6. We All Love the Attitude Era
The Attitude Era was great, so much so that Stone Cold Steve Austin is being prominently featured in WWE2K16. The era actually permeated pop culture during the late 90s, but that fact doesn’t mean we all liked it. A vocal portion of the IWC have made it known that they thought the entire Attitude Era was overrated. In fact yours truly wrote an article about why it was overrated, which was then debated by the IWC on this very website.
5. We Don’t Have Lives
For some reason, the general public believes that wrestling fans don’t have lives outside of watching the product. In reality, whenever you see a family at a wrestling show, specifically one with young children, there is a good chance that the parent is/was a member of the IWC. Being part of the IWC is a hobby, one that most of us do in moderation one or two nights a week. The other nights that we aren’t watching wrestling, we are out having fun, or spending time with our friends or families.

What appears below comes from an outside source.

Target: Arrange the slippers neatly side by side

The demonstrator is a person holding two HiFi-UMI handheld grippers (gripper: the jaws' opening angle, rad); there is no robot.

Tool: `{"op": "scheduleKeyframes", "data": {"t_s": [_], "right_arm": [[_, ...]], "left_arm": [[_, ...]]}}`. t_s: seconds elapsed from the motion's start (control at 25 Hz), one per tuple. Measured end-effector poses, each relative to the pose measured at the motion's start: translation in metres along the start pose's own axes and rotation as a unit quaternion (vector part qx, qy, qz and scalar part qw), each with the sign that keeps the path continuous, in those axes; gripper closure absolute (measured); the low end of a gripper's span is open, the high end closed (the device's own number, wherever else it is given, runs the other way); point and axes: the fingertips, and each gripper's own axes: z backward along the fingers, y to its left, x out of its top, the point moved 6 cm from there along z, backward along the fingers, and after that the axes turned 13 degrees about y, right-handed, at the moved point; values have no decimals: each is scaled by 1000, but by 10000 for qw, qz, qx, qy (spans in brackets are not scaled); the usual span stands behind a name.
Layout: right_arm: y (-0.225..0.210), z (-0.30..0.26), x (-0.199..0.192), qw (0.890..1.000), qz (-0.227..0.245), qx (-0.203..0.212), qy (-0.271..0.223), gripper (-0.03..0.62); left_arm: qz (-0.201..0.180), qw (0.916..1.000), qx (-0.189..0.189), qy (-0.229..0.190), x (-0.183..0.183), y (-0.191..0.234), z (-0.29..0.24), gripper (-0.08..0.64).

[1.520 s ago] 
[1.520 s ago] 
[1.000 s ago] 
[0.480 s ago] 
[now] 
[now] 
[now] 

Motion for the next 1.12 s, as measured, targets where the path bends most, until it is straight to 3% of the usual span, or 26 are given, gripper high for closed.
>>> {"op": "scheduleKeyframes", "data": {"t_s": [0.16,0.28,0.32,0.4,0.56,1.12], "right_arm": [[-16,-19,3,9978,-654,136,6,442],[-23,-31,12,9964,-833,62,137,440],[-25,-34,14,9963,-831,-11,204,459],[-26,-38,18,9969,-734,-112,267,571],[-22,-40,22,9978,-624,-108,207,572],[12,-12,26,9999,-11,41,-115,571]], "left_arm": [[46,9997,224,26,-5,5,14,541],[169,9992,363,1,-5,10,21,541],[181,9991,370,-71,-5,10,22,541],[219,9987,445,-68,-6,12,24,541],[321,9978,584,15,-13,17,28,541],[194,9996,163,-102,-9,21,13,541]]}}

4. We Think Wrestling is “Real”
For the record, wrestling isn’t fake…it’s fixed… there is a big difference. We know that the outcomes are predetermined, but just because we don’t like wrestling being called fake, doesn’t mean we think it is real. These performers are some of the best athletes in the world, and to call what they do fake is insulting to them, and to us as fans. So in a way, wrestling is real, just not in the way that people think we perceive it.
3. We Are Actually a Community
Ironically the IWC isn’t really much of a community at all, rather we are a bunch of superfans connected by the internet. Most IWC members actually have radically different opinions from other members, making them more different than alike. If members of a community don’t live in the same place, or share common attitudes, can they really be considered a community?
2. We All Think “It’s Not As Good As…”
Some members of the IWC have a bad habit of thinking that nothing is as good as (insert claim here). The truth is that while there are members of the community who are contrarians, most can be persuaded with a good argument based in facts. For the most part the IWC will accept new champions, new storylines, and new aesthetics, if they are appealing. If nothing was as good as (insert claim here), IWC members who attend live shows wouldn’t start the “this is awesome” chants that we hear while watching.
1. We Are Going to Stop Watching Wrestling
I have a breaking news alert for everyone who has ever been apart of the IWC… you will never, ever, stop watching wrestling. You may take a break from it for a while, heck you may even cancel your WWE Network subscription, but you will be back. Even with all of the #Cancelwwenetwork tweets that may have been trending after the 2015 Royal Rumble, the IWC still remained.
The same users are still using the same handles, making the same comments, and that is what it truly means to be part of the internet wrestling community.